L’armée égyptienne a annonce vendredi en milieu de journée qu’elle a retrouvé des débris du vol MS804 d’Egyptair et des effets des passagers à l’ouest des côtes d’Alexandrie. Il n’y a aucun survivant des 66 passagers du vol Paris-le Caire, dont une famille algérienne. 
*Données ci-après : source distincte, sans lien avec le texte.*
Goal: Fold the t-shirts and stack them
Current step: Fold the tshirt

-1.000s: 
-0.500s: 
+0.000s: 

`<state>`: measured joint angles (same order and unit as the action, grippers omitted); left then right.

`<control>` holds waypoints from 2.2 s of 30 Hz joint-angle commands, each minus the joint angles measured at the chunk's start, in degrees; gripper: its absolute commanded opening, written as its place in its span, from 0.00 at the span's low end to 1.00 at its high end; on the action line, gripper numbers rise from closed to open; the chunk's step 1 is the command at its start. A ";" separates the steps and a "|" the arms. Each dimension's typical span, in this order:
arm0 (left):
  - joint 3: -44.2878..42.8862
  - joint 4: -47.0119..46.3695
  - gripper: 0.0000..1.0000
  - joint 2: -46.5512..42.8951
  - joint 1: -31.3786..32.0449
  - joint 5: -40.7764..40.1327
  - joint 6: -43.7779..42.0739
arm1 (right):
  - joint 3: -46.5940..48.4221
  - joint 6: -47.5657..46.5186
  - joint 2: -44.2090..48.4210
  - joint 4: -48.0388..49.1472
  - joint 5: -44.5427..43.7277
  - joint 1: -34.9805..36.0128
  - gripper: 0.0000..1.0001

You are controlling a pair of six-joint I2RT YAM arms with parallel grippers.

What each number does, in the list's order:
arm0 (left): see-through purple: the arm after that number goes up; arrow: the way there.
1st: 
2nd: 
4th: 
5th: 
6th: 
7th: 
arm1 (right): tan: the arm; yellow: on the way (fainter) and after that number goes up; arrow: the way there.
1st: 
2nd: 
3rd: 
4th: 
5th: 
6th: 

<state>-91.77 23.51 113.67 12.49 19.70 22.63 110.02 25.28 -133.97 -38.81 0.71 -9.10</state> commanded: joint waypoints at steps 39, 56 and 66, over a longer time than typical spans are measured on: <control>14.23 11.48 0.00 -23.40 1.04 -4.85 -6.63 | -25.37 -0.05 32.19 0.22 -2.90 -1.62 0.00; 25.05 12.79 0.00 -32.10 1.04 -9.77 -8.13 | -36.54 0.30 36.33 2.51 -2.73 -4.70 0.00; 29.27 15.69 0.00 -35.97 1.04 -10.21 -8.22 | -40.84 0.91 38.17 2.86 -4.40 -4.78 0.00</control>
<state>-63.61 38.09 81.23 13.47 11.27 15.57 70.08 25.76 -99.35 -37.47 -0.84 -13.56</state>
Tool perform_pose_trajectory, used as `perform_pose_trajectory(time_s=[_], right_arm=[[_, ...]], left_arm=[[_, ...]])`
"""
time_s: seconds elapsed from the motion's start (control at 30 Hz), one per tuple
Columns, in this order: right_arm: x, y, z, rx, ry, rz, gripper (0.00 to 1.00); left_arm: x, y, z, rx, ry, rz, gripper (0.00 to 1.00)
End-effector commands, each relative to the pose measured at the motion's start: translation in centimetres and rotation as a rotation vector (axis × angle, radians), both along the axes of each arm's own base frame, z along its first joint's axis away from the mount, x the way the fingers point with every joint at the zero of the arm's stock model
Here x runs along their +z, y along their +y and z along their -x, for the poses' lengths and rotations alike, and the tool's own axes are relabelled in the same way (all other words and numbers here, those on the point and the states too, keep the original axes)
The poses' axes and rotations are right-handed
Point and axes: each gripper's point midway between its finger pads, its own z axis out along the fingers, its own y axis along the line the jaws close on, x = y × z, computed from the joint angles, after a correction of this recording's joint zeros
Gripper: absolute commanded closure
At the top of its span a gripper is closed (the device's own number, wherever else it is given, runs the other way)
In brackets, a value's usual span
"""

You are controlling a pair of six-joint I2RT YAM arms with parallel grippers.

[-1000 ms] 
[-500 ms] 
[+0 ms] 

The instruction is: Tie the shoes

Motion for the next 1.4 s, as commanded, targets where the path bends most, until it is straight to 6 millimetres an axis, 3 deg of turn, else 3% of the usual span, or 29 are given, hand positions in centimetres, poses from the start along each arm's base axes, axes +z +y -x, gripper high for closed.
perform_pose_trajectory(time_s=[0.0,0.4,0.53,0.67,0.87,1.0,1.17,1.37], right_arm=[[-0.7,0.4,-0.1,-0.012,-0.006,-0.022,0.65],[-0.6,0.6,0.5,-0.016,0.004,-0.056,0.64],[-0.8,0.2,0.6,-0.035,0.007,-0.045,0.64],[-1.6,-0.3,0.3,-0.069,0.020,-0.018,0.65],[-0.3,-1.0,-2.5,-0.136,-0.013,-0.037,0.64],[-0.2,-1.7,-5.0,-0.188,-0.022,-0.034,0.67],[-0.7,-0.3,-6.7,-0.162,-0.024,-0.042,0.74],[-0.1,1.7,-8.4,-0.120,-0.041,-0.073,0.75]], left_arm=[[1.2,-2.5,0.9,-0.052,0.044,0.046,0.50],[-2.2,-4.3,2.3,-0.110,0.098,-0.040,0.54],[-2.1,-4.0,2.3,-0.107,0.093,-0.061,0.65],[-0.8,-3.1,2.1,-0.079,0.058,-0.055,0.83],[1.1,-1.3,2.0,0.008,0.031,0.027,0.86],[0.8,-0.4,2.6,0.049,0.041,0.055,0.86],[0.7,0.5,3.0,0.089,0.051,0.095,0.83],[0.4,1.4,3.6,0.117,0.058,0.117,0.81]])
Des débris de l’A320 avaient été retrouvés par l’armée égyptienne, selon un communiqué de l’armée, qui précise que  »des avions et des navires de l’armée ont trouvé des effets personnels des passagers et des débris de l’appareil à 290 km au nord d’Alexandrie. Les recherches se poursuivent et nous sommes en train de retirer de l’eau tout ce que nous trouvons ». Par contre, le ministre grec de la défense Panos Kammenos a annoncé que parmi les objets retrouvés, il y avait  »un membre humain, deux sièges et une ou plusieurs valises ». Mais,  »l’épave de l’avion est toujours activement recherchée. Pour l’heure, seuls des débris ont été retrouvés », ajoute t-il. L’avion d’Egyptair a quitté l’aéroport Roissy-Charles de Gaulle mercredi à 23h09 pour le Caire, où il devait arriver à 03h05 (01h05 GMT). A 2h45, les radars du contrôle aérien grec avaient perdu tout contact avec l’appareil. Sur son compte Twitter, la compagnie aérienne égyptienne avait annoncé que  »le vol Egyptair MS804 a perdu le contact avec les appareils radars à 2h45, heure du Caire ». Précision importante: le twitt d’Egyptair mentionne que l’appareil avait disparu des radars  »après avoir pénétré l’espace aérien égyptien de dix miles » (16 km), près des côtes d’Alexandrie. L’airbus, qui était à 37.000 pieds d’altitude (11.000 mètres), avait pénétré l’espace aérien égyptien quand il a disparu des radars jeudi à 2h45, explique encore Egyptair. Les autorités égyptiennes estiment qu’il ya des grandes possibilités que ce crash soit une attaque terroriste, et non une défaillance technique. Un témoin oculaire affirme avoir vu une « boule de feu » dans le ciel à peu près à l’heure et dans la zone de disparition de l’avion. Un témoignage pas encore confirmé, ni infirmé par les autorités grecques, qui avaient annoncé qu’elles allaient le vérifier.